Bu anlayış sahiplerinin içerisine düştükleri
yanlışlardan biri, „ulusal devleti“
ırk esasına dayanan ve o ırka mensup olmayan
etnik kimlik mensuplarını dışlayan,
baskı altına alan bir model olarak düşünmeleri
ya da öyle göstermek istemeleridir.
Her şeyden önce unutmamak gerekir ki baskı
altındaki halkların, özgürleşme
ve bunun sonucunda kendi ulusal devletlerini kurma mücadeleleri,
aynı zamanda uluslararası antlaşma ve sözleşmelere
dayanan bir haklılığa sahiptir. Yani, uluslarası
hukuk açısından da meşru bir haktır.
Daha önce de değinildiği gibi, teorik
olarak böyle bir mücadele sonucu kurulan ve
kurulacak olan devletler, üzerinde bulundukları
coğrafi alanda yaşayan farklı ulusal kimlik
mensupları arasında eştiliği esas
alırlar. Bu eşitlik nedeni ile de her kesim
o devleti kendine ait görür, sahiplenir. Söz
konusu devletin, bu prensibe uymaması, onun, oyunun
kuralları dışına çıktığını
gösterir.

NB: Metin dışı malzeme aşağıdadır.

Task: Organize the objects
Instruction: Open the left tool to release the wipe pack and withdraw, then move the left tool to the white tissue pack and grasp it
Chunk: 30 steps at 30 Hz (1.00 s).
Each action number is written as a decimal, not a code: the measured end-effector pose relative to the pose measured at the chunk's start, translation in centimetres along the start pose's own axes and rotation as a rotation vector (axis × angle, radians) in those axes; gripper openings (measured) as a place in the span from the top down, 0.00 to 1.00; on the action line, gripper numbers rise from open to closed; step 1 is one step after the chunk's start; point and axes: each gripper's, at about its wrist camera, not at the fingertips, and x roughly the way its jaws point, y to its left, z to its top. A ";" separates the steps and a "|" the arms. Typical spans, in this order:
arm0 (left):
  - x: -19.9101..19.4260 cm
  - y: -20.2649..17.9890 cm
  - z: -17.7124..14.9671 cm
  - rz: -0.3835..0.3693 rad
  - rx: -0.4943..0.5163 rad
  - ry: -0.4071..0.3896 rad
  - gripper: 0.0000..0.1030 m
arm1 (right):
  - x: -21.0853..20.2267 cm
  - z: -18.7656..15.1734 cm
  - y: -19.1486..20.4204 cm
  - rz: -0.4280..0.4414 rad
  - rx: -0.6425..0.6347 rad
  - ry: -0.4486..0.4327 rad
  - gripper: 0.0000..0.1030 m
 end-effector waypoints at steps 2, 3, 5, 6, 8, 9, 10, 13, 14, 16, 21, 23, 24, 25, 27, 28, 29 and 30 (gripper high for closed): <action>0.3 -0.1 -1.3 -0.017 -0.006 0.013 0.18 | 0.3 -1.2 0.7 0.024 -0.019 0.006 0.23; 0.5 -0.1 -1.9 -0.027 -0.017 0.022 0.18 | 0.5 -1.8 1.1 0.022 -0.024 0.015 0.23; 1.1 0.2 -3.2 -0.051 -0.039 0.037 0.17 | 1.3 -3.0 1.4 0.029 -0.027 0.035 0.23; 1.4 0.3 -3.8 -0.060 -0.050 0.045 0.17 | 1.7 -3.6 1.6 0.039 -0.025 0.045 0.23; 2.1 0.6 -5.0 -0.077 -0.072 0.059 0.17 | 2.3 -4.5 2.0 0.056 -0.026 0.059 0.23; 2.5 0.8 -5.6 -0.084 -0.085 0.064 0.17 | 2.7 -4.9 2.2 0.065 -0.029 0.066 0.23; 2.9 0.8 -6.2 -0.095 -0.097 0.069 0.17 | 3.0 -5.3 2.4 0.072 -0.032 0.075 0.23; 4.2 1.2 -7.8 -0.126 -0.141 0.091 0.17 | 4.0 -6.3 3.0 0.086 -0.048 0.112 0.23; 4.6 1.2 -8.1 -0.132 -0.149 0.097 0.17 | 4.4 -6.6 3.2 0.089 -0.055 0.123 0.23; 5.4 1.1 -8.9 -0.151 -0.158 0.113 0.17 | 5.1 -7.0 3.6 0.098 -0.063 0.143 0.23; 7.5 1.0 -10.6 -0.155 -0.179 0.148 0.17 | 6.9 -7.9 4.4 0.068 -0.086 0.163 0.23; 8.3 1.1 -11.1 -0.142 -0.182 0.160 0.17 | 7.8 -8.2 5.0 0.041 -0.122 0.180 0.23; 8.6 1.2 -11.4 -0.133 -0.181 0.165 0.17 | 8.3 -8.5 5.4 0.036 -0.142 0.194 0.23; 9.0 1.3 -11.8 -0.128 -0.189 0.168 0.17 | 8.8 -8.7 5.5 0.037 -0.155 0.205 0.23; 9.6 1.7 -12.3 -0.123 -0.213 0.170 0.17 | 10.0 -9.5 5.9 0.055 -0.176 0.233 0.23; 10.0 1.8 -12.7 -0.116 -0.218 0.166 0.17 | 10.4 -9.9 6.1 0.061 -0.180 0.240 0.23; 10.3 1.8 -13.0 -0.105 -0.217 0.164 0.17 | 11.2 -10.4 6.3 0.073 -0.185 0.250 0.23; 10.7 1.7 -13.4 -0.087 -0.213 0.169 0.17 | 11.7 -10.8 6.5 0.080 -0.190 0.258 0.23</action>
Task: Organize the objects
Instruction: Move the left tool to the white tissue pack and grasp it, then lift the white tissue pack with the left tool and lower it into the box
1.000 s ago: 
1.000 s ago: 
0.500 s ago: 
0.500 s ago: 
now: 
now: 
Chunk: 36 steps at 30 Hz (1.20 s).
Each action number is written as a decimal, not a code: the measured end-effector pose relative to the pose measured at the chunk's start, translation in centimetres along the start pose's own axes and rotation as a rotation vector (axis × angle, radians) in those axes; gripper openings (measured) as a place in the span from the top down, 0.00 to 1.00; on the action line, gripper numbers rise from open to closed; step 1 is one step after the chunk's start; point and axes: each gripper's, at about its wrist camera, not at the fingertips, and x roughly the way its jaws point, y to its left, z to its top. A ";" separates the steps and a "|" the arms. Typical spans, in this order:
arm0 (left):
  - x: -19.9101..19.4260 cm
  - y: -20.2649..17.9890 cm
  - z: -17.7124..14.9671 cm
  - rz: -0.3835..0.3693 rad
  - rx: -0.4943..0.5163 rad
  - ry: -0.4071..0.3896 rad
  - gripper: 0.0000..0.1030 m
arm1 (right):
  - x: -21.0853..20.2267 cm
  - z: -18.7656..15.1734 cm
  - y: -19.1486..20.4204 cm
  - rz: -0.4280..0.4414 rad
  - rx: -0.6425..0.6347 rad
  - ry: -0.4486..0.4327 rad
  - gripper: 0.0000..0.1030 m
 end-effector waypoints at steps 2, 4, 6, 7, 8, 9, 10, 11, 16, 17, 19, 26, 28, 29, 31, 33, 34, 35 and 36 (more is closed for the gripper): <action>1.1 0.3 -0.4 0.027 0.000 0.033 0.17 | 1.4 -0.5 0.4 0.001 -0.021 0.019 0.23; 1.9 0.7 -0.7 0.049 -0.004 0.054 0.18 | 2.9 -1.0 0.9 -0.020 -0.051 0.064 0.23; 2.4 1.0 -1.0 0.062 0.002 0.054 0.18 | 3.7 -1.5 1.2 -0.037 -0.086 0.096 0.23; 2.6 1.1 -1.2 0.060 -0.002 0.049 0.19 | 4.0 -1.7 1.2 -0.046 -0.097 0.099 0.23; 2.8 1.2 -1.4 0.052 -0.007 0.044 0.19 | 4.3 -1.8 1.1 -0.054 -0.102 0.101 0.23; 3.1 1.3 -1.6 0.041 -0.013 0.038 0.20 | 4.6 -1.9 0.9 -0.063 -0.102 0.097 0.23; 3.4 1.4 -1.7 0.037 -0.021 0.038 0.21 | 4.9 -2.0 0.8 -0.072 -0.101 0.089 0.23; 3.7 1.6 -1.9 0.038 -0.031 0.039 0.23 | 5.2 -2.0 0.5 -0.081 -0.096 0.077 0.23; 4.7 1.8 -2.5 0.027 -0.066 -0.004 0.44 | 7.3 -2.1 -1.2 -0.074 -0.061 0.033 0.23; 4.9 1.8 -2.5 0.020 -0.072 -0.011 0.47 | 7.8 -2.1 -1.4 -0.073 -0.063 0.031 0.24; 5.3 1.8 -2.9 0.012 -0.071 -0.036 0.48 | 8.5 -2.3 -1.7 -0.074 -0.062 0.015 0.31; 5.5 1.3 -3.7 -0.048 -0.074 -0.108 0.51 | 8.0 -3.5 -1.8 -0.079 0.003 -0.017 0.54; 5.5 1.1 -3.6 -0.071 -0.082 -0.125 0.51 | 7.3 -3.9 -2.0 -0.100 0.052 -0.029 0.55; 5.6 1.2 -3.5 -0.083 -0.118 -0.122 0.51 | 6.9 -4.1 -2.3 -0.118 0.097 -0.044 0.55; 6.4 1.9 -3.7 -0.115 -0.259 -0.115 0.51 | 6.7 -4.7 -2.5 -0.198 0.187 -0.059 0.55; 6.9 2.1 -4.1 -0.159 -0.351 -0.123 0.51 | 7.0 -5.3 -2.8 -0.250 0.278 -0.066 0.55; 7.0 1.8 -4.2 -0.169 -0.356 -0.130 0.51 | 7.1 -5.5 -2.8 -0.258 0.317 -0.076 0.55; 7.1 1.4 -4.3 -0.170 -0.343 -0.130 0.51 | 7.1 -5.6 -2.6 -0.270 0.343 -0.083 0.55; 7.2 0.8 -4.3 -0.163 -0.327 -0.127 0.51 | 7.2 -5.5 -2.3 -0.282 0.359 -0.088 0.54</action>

Bu tür bir olasılığa
karşı yapılacak şey, devlet sahibi
olmak ta dahil, ezilen ulusun temel haklarına karşı
çıkmak değil, sistemin demokratikleşmesi
yönünde çaba harcamak olmalı. Zaten
eğer ilke böyle olmasaydı, son yüzyılda,
ulusal kurtuluş mücadeleleri sonucunda kurulan
çok sayıdaki devletin, en başta da BM
tarafından tanınmaması ve desteklenmemesi
gerekirdi. Oysa BM ilkesel olarak bu tür mücadeleleri
destekledi, yeni kurulan devletleri tanıdı,
onları üye olarak bünyesine aldı ve
bu günde aynı şeye devam ediyor.
Globalleşmeye gelince; o, ulusal ve dinsel kimliklerin
gizlenmesi, inkarı ya da reddedilmesi esasına
dayalı bir model değil. Tam tersine globalleşme,
kimliklerin açığa çıkmasını,
etnik ve dinsel grupların bundan kaynaklanan haklara
sahip olmalarını ve böylece eşitliğe
dayalı birliklerin gerçekleşmesini esas
alır. Elbet pratikte bu ilkeye ne ölçüde
uyulduğu sorgulanabilir ama teorik çerçeve
böyledir.
Bu bakımdan „farklı kimliklerimizi öne
çıkartmayalım, sonuçta hepimiz
insanız, insani yanımızı öne
çıkartalım,“ tarzı anlayış,
globalizmin ilkelerine uygun bir yaklaşım değil.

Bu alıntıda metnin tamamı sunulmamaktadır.